With the pictures removed, the data below must be transcribed in full and exactly.

[Start of Attachment]

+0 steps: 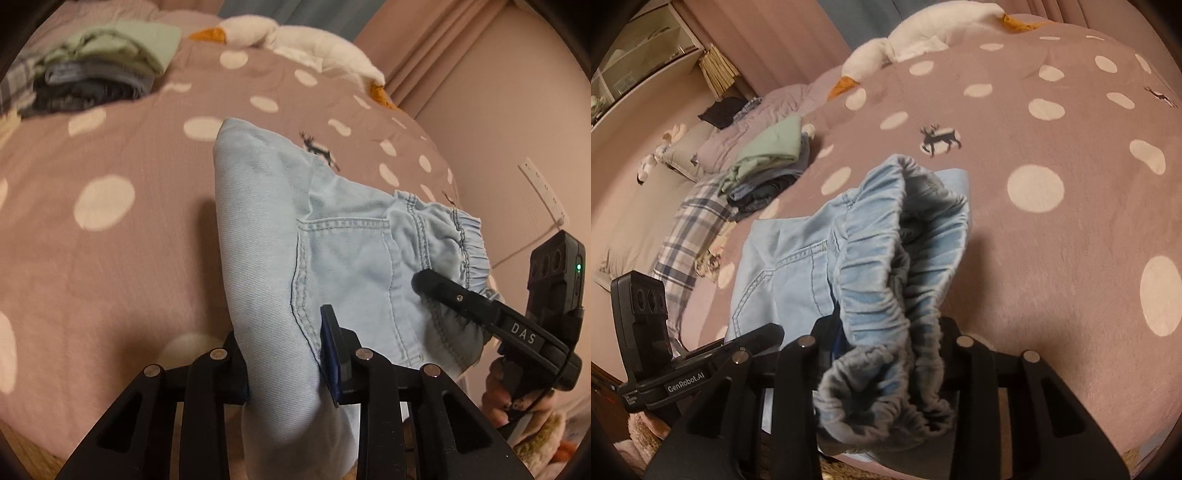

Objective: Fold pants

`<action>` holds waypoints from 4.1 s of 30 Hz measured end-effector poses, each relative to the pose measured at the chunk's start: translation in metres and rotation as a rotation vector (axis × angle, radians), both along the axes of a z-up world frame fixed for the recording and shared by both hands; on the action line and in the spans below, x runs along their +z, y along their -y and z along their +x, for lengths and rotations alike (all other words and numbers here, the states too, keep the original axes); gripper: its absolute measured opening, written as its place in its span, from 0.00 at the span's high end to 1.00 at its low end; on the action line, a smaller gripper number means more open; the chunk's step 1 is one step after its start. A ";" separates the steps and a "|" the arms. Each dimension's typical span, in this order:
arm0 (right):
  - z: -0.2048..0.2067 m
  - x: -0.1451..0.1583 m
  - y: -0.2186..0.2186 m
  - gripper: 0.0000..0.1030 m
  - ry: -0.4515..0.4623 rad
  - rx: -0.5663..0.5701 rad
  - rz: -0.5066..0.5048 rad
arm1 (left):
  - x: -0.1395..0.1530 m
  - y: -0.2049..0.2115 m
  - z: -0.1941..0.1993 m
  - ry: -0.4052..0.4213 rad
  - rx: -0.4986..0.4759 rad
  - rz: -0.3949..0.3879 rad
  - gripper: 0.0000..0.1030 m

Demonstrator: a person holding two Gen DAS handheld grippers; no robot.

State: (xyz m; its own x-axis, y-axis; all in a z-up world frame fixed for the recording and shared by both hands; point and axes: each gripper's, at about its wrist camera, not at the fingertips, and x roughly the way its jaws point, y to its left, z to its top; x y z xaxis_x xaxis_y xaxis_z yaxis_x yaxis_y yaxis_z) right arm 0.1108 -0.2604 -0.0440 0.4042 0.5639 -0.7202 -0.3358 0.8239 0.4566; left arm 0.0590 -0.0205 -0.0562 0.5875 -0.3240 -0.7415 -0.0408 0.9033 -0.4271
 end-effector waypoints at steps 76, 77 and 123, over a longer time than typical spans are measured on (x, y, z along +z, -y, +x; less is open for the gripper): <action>-0.016 0.061 -0.028 0.05 0.228 -0.155 -0.312 | 0.065 -0.011 -0.032 0.098 0.076 0.219 0.02; -0.018 0.061 -0.028 0.05 0.229 -0.155 -0.314 | 0.065 -0.012 -0.034 0.097 0.080 0.216 0.02; -0.032 0.056 -0.032 0.05 0.209 -0.141 -0.309 | 0.065 0.008 -0.048 0.080 0.041 0.253 0.02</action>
State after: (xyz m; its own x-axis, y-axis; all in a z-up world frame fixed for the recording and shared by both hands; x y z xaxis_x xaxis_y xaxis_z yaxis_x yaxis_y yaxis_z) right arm 0.0793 -0.2285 0.0124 0.6176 0.2621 -0.7416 -0.2692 0.9563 0.1138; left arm 0.0110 -0.0290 0.0083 0.6565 -0.1091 -0.7464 -0.0547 0.9800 -0.1914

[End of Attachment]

> [Result of this task]:
+0 steps: 

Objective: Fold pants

`<action>` holds waypoints from 4.1 s of 30 Hz measured end-effector poses, each relative to the pose measured at the chunk's start: translation in metres and rotation as a rotation vector (axis × angle, radians), both along the axes of a z-up world frame fixed for the recording and shared by both hands; on the action line and in the spans below, x runs along their +z, y along their -y and z along their +x, for lengths and rotations alike (all other words and numbers here, the states too, keep the original axes); gripper: its absolute measured opening, written as its place in its span, from 0.00 at the span's high end to 1.00 at its low end; on the action line, a smaller gripper number means more open; the chunk's step 1 is one step after its start. A ";" separates the steps and a "|" the arms. Each dimension's typical span, in this order:
arm0 (right):
  - z: -0.2048..0.2067 m
  - x: -0.1451..0.1583 m
  - y: -0.2186..0.2186 m
  - gripper: 0.0000..0.1030 m
  - ry: -0.4515..0.4623 rad
  - rx: -0.5663..0.5701 rad
  - rz: -0.5066..0.5048 rad
arm1 (left):
  - x: -0.1395..0.1530 m
  - y: -0.2049..0.2115 m
  - z: -0.1941..0.1993 m
  - ry: -0.4052..0.4213 rad
  - rx: -0.4986..0.4759 rad
  - rz: -0.3949..0.3879 rad
  - gripper: 0.0000..0.1030 m

Demonstrator: a person holding two Gen DAS handheld grippers; no robot.

State: (xyz m; its own x-axis, y-axis; all in a z-up world frame fixed for the recording and shared by both hands; point and axes: each gripper's, at about its wrist camera, not at the fingertips, and x roughly the way its jaws point, y to its left, z to its top; x y z xaxis_x xaxis_y xaxis_z yaxis_x yaxis_y yaxis_z) right arm 0.1108 -0.2604 -0.0440 0.4042 0.5639 -0.7202 -0.3358 0.8239 0.4566; left arm 0.0590 -0.0205 -0.0562 0.5875 -0.3240 -0.7415 -0.0408 0.9033 -0.4271
 end-effector waypoints at steps 76, 77 and 123, over a longer time than typical spans are measured on (x, y, z along +z, -y, +x; less is open for the gripper): <action>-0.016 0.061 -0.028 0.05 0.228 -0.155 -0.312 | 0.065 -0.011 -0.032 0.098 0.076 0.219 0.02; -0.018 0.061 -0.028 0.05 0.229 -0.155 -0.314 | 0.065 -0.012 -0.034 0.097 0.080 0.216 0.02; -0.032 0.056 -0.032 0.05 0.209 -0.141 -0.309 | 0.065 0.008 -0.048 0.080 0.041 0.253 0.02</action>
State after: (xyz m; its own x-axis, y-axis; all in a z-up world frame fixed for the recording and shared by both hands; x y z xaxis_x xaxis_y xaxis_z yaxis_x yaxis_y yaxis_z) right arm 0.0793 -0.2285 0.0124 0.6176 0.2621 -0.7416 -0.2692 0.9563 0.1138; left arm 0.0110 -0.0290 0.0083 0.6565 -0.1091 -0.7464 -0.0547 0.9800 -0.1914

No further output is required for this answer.